ROANOKE TIMES

                         Roanoke Times
                 Copyright (c) 1995, Landmark Communications, Inc.

DATE: SATURDAY, May 26, 1990                   TAG: 9005260185
SECTION: NATIONAL/INTERNATIONAL                    PAGE: A1   EDITION: METRO 
SOURCE: The Washington Post
DATELINE: WASHINGTON                                LENGTH: Medium


BY MEMORIAL DAY, 5 KOREA CASUALITIES MAY BE SENT HOME

He had served in World War II and when the Korean War broke out, Jack J. Saunders of Ogden, Utah - a tall "stringbean" of a lad, his sister recalled - was one of the first to go.

Sunday, 39 years after the 27-year-old first lieutenant is believed to have died in a North Korean prison-of-war camp, he may finally be coming home.

Saunders' remains and those of a young Pennsylvania soldier who disappeared the day before Saunders in fighting near the village of Hoengsung are thought to be among the remains of five bodies the North Korean government has agreed to turn over to an American delegation on the eve of the Memorial Day holiday.

It is the first time since 1954 that North Korea will have repatriated any American remains, although the Defense Department estimates 8,177 Americans are unaccounted for from the three-year war. It killed 55,000 Americans, more than the much-longer Vietnam War.

"It will be final now," said LaRelle Basoco of San Bernardino, Calif., who married Saunders, her high-school sweetheart back in Ogden. "It seems like it has been up in the air all these years because we've had no body. This finalizes it."

"After 40 years it's a relief," she said Friday in a telephone interview. "I used to worry about it a lot after I remarried: that he would come back and what would I do, but it's a relief."
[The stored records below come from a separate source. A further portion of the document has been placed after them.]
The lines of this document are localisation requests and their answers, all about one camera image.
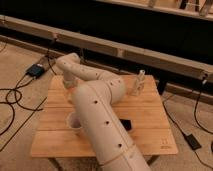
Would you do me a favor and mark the black rectangular box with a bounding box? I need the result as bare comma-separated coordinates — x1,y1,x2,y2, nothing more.
121,119,132,131

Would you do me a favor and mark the wooden table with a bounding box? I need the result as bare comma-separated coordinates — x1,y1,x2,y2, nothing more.
30,75,178,158

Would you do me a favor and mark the white paper cup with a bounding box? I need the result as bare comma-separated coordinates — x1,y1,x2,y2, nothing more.
66,112,82,134

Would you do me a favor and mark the black cable right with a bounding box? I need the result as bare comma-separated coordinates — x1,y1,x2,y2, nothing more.
162,78,213,171

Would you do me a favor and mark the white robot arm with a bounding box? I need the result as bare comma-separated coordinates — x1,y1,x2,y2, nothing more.
56,53,151,171

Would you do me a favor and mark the clear plastic bottle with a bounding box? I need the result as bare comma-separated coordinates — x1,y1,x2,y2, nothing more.
131,70,145,96

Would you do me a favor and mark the black power adapter right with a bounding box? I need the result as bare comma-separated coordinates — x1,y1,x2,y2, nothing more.
184,134,201,150

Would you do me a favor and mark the black cable on floor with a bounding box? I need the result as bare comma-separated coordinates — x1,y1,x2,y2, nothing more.
0,39,58,153

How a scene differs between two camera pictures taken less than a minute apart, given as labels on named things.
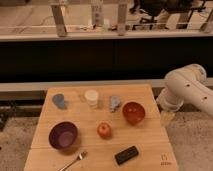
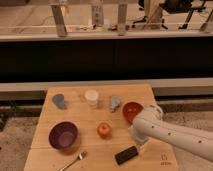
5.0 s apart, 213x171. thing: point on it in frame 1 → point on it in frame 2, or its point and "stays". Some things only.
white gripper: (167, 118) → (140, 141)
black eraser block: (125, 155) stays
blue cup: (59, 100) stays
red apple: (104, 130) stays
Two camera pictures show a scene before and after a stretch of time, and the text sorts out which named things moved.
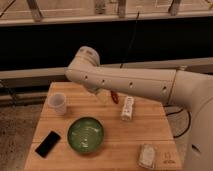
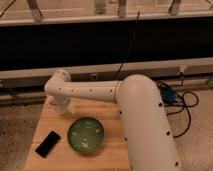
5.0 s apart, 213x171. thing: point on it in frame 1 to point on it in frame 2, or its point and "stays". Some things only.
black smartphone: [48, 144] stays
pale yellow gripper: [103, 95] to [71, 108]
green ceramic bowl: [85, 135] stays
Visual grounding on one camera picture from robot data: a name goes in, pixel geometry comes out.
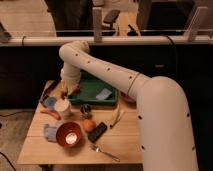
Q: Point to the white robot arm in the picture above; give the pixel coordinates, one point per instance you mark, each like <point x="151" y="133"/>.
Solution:
<point x="166" y="134"/>

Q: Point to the black rectangular remote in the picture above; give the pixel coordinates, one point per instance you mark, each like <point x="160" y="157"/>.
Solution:
<point x="97" y="132"/>

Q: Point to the purple bowl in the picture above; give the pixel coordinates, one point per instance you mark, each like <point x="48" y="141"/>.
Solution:
<point x="127" y="98"/>

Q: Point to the orange carrot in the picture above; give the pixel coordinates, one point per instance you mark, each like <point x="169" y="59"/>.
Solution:
<point x="51" y="113"/>

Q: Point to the grey blue folded cloth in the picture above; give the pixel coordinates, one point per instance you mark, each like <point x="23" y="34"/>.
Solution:
<point x="49" y="131"/>

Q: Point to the orange red bowl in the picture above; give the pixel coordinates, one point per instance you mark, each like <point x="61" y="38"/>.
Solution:
<point x="68" y="134"/>

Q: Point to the wooden slatted table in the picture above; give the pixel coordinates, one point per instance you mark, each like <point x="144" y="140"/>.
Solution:
<point x="119" y="144"/>

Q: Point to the yellow banana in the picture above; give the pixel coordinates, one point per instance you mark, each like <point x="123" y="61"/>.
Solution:
<point x="116" y="117"/>

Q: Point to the grey blue sponge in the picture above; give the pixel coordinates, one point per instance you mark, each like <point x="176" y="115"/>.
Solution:
<point x="104" y="94"/>

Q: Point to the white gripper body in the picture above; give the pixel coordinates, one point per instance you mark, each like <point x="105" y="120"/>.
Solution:
<point x="69" y="86"/>

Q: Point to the white paper cup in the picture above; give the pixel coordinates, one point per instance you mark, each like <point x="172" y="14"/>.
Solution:
<point x="63" y="107"/>

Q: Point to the small dark round jar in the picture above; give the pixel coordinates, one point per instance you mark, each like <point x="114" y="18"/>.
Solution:
<point x="86" y="111"/>

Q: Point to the small blue plate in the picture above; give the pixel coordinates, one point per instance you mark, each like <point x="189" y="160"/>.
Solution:
<point x="49" y="102"/>

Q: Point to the dark red grape bunch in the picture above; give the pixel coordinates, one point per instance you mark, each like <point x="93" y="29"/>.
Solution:
<point x="74" y="90"/>

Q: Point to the green plastic tray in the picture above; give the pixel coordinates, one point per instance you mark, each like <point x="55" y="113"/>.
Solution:
<point x="90" y="87"/>

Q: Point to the black office chair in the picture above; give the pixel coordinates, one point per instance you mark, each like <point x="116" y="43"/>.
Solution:
<point x="108" y="21"/>

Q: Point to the orange fruit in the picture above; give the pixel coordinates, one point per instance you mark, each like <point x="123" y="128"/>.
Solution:
<point x="88" y="125"/>

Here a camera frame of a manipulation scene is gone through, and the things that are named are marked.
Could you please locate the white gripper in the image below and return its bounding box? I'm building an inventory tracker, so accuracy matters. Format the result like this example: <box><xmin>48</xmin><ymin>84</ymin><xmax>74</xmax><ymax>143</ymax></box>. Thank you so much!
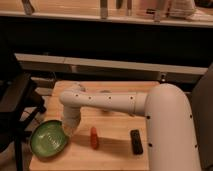
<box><xmin>62</xmin><ymin>107</ymin><xmax>81</xmax><ymax>137</ymax></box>

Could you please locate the green ceramic bowl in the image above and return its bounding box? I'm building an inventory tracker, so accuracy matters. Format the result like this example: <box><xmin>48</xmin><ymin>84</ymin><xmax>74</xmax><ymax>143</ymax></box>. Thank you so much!
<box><xmin>29</xmin><ymin>120</ymin><xmax>68</xmax><ymax>158</ymax></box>

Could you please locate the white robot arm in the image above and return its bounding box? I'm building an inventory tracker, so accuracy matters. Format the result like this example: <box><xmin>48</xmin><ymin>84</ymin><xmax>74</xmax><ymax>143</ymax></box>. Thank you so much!
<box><xmin>59</xmin><ymin>84</ymin><xmax>202</xmax><ymax>171</ymax></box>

Army officials, acting on information released by the North Koreans more than two years ago, said Friday that they suspect the remains of Army Cpl. Arthur Leo Seaton of Chester, Pa., may also be among those returned this weekend.

The officials said they have been unable to find Seaton's relatives and have no idea who the other three servicemen may be. A knife, buttons and the two dogtags said to be with the remains have convinced North Korean officials that these are, in the words of the country's ambassador to the United Nations, "100 percent American." If relations with the United States improve, he said, his country will consider looking for more of the 1,200 remains believed easily recoverable.

Basoco, who remarried and moved to California about six years after her husband's presumed death, said Saunders had talked of making the military a career after he was recalled for the Korean War. He wanted to become a doctor and thought that the Army would put him through medical school if he remained in uniform, she said.

Her knowledge of his final days in Korea was slim. "He thought it was dirty over there and he didn't like it," she said. "He was anxious to get back. He didn't write too much about what the war was like because he didn't want to worry me."

On Feb. 13, 1951, Saunders was listed as missing in action after, his family says, his unit was overrun. The Army believes he died the following month and has long listed him as among those presumed dead. Insurance and other benefits were paid to his widow.